FIG. 8 is a cross-sectional view showing a state in which the ultraviolet ray irradiator is compressed and inserted into the inside of a closing member at the end of the tube in the lining method of the inner surface of the tube for ultraviolet-curing the ultraviolet-curable tube that has been reversely inserted into the tube. is there.

FIG. 9 is a cross-sectional view showing a state in which the ultraviolet irradiation is performed while the ultraviolet irradiation device is extended and running inside the ultraviolet curing tube in the lining method.

FIG. 10 is a cross-sectional view showing a state in which a conventional ultraviolet irradiator is inserted into a closing member at an end of a tube in the lining method.

FIG. 11 is a cross-sectional view showing that a conventional ultraviolet irradiator is irradiating with ultraviolet light while traveling inside an ultraviolet curing tube in the lining method.

[Explanation of symbols]

 2 UV-curable tube 3 Existing pipe 4 Balloon plug 5 Closure member 10 UV irradiator, 10a, 10b Irradiation unit 11a, 11b Reflector tube 12a, 12b Lamp holder 13a, 13b UV lamp 14a, 14b Rear caster 17a, 17b Front Caster 18a Slider 19b Universal joint

Claims (1)

(57) [Scope of request for utility model registration] 1. An ultraviolet irradiator comprising a plurality of movable irradiation units, wherein a lamp holder is fixed to an outer periphery of an end portion of a reflecting tube, and a plurality of ultraviolet lamps are arranged around the reflecting tube and mounted on the lamp holder.
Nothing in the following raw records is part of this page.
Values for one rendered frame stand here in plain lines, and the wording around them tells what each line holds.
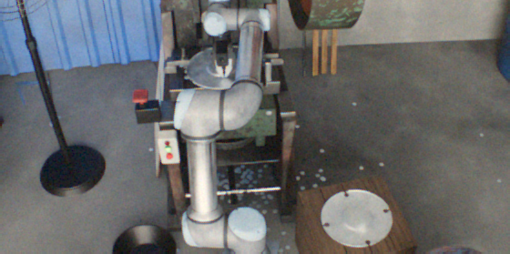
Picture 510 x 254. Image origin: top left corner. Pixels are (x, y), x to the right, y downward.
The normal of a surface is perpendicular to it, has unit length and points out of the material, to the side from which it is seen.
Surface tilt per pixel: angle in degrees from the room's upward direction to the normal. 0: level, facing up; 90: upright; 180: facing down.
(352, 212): 0
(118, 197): 0
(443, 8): 90
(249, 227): 8
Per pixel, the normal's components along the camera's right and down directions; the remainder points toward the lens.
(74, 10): 0.10, 0.64
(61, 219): -0.02, -0.77
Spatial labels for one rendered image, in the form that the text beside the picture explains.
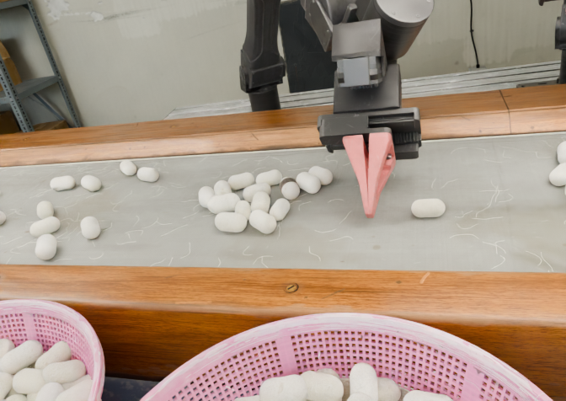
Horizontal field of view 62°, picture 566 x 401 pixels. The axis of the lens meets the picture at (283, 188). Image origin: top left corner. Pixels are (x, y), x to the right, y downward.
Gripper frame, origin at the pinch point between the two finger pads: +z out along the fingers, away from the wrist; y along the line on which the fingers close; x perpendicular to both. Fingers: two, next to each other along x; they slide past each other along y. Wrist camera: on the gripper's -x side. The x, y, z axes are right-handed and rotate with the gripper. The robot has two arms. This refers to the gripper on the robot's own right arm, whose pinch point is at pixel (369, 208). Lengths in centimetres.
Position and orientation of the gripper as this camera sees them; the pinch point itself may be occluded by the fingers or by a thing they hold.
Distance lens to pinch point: 47.5
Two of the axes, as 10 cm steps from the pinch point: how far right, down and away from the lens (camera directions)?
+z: -0.7, 9.3, -3.5
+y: 9.5, -0.4, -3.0
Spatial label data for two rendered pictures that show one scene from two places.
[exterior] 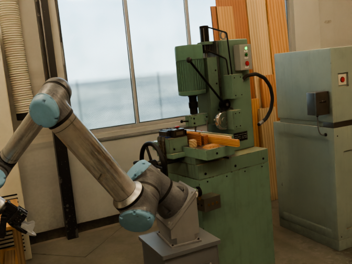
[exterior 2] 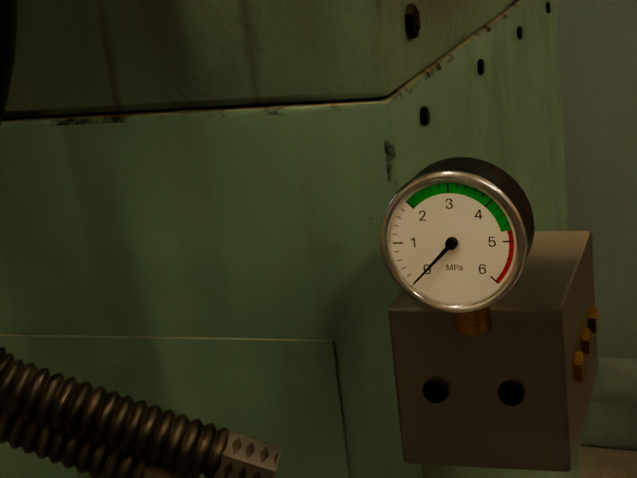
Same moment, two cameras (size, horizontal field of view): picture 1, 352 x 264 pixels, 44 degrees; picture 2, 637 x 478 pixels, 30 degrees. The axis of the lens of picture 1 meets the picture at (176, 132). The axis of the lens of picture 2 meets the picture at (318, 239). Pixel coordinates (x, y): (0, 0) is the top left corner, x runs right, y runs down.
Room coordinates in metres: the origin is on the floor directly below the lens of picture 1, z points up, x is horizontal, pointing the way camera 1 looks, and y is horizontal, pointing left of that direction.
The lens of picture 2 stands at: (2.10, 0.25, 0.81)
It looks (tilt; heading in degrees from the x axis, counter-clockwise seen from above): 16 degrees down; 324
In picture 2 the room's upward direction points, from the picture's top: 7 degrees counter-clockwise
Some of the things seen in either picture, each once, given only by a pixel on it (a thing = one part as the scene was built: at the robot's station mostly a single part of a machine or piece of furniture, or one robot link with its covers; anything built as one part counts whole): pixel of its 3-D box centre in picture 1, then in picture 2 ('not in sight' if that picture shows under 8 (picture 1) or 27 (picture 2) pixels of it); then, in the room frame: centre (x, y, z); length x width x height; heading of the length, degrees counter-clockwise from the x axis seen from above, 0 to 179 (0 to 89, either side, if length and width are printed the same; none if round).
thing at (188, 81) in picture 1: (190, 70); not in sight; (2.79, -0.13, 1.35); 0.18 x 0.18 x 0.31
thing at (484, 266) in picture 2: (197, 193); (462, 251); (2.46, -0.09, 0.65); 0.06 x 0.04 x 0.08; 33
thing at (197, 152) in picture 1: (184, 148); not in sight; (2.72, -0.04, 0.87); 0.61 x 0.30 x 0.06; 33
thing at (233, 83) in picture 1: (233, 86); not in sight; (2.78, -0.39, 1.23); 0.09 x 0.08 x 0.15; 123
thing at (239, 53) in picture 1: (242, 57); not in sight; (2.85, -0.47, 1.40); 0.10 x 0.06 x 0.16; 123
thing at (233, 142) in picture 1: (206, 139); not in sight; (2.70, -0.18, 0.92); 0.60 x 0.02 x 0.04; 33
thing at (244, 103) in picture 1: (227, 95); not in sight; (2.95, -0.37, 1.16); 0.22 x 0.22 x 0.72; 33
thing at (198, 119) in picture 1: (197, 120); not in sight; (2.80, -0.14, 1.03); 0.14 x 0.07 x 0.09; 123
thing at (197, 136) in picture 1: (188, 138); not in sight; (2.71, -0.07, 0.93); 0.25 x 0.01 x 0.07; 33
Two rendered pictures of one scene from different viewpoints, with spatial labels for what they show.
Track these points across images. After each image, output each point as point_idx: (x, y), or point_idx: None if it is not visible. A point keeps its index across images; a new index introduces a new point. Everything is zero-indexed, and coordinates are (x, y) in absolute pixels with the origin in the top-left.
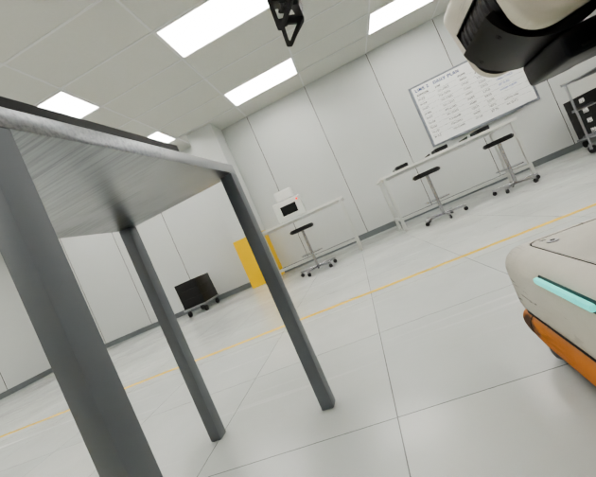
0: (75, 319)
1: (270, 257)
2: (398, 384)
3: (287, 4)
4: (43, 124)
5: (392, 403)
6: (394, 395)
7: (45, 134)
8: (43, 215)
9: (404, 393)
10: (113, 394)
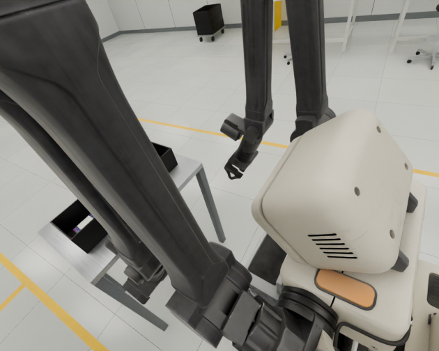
0: (127, 301)
1: (211, 202)
2: (248, 253)
3: (235, 177)
4: (110, 263)
5: (240, 261)
6: (243, 258)
7: (111, 266)
8: (116, 288)
9: (246, 260)
10: (137, 306)
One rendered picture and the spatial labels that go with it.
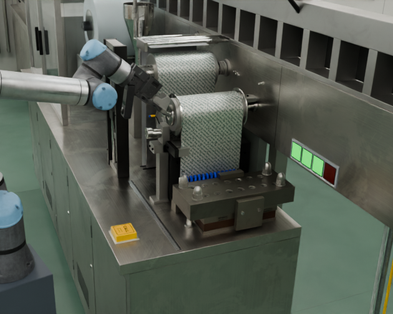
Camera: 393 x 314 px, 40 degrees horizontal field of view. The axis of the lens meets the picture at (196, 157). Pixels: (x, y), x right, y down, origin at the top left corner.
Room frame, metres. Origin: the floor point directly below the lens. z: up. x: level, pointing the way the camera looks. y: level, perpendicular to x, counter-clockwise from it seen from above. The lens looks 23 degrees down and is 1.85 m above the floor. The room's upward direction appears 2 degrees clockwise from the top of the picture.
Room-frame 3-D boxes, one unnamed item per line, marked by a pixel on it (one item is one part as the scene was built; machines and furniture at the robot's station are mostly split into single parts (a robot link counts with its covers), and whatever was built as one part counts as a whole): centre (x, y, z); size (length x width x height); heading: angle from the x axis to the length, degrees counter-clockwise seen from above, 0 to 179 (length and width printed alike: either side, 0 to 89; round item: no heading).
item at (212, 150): (1.76, -0.05, 1.11); 0.23 x 0.01 x 0.18; 114
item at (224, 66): (2.12, -0.08, 1.33); 0.07 x 0.07 x 0.07; 24
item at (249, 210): (1.59, -0.19, 0.96); 0.10 x 0.03 x 0.11; 114
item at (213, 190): (1.67, -0.14, 1.00); 0.40 x 0.16 x 0.06; 114
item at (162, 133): (1.78, 0.14, 1.05); 0.06 x 0.05 x 0.31; 114
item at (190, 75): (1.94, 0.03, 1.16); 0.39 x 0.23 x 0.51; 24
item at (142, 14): (2.47, 0.28, 1.50); 0.14 x 0.14 x 0.06
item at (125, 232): (1.53, 0.23, 0.91); 0.07 x 0.07 x 0.02; 24
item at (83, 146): (2.64, 0.44, 0.88); 2.52 x 0.66 x 0.04; 24
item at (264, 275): (2.65, 0.42, 0.43); 2.52 x 0.64 x 0.86; 24
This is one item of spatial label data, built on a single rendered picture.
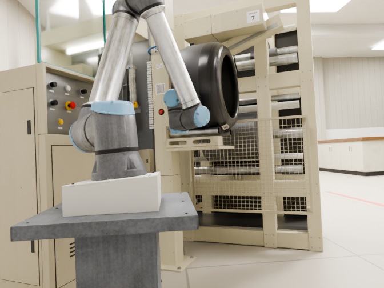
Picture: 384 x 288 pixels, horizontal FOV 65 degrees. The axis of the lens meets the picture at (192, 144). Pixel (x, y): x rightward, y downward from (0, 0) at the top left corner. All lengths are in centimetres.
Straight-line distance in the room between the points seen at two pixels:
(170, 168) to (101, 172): 109
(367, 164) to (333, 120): 294
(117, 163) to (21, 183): 91
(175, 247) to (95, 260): 118
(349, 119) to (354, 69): 165
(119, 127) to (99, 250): 39
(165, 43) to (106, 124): 49
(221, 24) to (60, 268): 187
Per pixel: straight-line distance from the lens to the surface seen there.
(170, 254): 219
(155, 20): 137
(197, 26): 244
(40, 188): 175
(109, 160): 103
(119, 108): 105
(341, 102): 1109
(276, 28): 242
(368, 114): 1154
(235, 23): 235
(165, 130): 196
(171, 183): 208
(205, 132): 189
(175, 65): 135
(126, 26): 142
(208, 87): 177
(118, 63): 133
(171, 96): 147
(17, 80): 190
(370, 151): 838
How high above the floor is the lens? 78
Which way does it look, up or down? 1 degrees up
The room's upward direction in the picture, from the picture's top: 3 degrees counter-clockwise
In addition, the diameter of the reflecting tube is enlarged or reduced so that the reflecting tube of each irradiating unit is multiplex-fitted so as to be a later irradiating unit, and the UV lamps of each irradiating unit do not hit each other when multiplex-fitting. An ultraviolet irradiator characterized in that an ultraviolet lamp is arranged around a reflecting tube of each irradiator unit as described above.